** What the exercise asks **
Each line of the data that includes the string "Numbers" is to be copied out.

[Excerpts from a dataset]

[Start of section]

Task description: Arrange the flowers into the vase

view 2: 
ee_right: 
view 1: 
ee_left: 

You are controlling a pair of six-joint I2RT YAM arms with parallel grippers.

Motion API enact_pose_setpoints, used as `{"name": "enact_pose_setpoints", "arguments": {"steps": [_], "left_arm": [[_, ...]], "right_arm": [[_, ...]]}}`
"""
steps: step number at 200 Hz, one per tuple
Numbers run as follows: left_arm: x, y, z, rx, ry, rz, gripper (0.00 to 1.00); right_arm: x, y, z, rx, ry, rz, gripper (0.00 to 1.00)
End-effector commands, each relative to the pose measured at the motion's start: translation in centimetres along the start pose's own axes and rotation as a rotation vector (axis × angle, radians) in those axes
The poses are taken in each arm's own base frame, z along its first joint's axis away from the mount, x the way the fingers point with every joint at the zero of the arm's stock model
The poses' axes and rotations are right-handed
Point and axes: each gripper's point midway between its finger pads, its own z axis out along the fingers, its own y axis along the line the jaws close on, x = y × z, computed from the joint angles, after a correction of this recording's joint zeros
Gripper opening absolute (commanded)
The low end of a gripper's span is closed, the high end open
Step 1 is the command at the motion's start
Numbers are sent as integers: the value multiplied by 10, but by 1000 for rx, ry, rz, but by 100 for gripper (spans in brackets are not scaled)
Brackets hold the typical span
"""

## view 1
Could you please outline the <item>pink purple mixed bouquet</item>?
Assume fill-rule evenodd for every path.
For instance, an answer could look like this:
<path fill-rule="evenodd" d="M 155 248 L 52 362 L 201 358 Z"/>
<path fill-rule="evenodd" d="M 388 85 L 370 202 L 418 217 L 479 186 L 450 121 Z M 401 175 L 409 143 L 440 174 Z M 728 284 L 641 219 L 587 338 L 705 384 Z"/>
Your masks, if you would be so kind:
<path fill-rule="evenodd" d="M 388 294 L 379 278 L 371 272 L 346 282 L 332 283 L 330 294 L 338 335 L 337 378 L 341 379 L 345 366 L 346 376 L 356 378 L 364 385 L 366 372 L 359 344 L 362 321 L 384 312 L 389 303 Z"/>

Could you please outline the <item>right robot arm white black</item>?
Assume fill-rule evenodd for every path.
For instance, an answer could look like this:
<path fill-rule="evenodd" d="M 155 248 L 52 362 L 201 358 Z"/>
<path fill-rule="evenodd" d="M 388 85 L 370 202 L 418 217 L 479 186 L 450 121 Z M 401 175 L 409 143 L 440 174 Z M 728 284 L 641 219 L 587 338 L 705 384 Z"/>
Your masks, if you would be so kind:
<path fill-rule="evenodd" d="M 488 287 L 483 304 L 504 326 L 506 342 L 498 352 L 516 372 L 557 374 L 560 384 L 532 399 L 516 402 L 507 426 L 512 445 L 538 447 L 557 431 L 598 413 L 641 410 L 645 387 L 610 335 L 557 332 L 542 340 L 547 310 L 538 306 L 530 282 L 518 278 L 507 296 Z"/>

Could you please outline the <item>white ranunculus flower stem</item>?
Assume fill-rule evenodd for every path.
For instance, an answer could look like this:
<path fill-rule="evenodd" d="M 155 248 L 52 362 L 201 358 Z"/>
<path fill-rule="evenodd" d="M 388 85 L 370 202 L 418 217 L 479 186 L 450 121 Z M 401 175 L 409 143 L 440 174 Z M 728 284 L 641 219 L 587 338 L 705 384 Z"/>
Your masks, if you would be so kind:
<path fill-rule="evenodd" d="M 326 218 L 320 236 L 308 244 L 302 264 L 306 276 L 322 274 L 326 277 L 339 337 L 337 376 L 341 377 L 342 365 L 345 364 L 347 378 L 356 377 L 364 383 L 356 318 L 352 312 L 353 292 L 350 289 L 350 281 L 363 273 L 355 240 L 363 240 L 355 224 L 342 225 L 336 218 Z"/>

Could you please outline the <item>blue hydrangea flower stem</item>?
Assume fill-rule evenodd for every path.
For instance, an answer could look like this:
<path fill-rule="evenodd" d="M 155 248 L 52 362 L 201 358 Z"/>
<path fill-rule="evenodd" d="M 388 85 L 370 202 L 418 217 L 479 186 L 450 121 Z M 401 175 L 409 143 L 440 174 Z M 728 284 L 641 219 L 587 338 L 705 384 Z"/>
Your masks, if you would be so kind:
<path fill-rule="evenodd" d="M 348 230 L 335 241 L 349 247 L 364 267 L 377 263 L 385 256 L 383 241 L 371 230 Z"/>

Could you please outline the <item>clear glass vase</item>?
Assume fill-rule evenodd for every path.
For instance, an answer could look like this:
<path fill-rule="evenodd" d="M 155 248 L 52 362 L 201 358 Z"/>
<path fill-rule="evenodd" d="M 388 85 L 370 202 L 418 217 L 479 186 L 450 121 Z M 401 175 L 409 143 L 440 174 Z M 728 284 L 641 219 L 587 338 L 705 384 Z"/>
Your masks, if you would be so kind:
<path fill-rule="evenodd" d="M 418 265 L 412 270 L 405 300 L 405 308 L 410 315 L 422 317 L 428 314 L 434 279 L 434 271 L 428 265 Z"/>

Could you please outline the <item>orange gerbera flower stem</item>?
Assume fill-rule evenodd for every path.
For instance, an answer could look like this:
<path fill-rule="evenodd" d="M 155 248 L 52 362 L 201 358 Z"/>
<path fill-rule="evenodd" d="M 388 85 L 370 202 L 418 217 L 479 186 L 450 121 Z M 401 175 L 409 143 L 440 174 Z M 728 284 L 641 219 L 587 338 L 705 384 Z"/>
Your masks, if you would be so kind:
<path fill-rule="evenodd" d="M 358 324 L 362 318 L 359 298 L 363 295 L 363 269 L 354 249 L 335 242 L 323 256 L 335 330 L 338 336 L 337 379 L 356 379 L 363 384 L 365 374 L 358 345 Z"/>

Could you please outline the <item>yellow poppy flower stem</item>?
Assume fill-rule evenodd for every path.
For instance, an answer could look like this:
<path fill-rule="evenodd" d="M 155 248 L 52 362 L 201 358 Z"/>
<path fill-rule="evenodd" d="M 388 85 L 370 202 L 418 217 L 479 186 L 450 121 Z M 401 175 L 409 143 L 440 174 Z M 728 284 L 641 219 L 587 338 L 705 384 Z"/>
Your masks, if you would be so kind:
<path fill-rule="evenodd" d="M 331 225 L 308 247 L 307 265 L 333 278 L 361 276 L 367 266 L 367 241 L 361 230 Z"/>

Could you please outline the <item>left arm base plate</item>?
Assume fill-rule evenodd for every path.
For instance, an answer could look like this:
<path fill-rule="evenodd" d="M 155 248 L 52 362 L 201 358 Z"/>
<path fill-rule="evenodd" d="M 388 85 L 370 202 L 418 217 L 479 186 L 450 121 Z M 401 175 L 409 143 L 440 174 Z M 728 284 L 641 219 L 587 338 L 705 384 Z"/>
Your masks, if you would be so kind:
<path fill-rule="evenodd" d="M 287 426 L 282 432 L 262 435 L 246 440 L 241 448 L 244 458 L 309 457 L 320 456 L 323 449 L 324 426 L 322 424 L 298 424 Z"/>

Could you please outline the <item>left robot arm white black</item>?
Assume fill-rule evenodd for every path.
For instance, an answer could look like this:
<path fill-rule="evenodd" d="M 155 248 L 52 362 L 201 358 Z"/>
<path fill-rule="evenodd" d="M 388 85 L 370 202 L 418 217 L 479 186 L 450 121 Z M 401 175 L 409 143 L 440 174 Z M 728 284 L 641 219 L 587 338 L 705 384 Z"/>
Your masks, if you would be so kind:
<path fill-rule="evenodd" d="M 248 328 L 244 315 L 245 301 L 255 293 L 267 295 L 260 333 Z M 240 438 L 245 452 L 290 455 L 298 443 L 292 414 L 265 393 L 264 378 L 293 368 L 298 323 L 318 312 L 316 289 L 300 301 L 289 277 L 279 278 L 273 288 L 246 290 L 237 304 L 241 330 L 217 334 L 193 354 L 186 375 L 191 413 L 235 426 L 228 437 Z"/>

[End of section]

** Exercise response **
Numbers run as follows: left_arm: x, y, z, rx, ry, rz, gripper (0.00 to 1.00); right_arm: x, y, z, rx, ry, rz, gripper (0.00 to 1.00)
Numbers are sent as integers: the value multiplied by 10, but by 1000 for rx, ry, rz, but by 100 for gripper (spans in brackets are not scaled)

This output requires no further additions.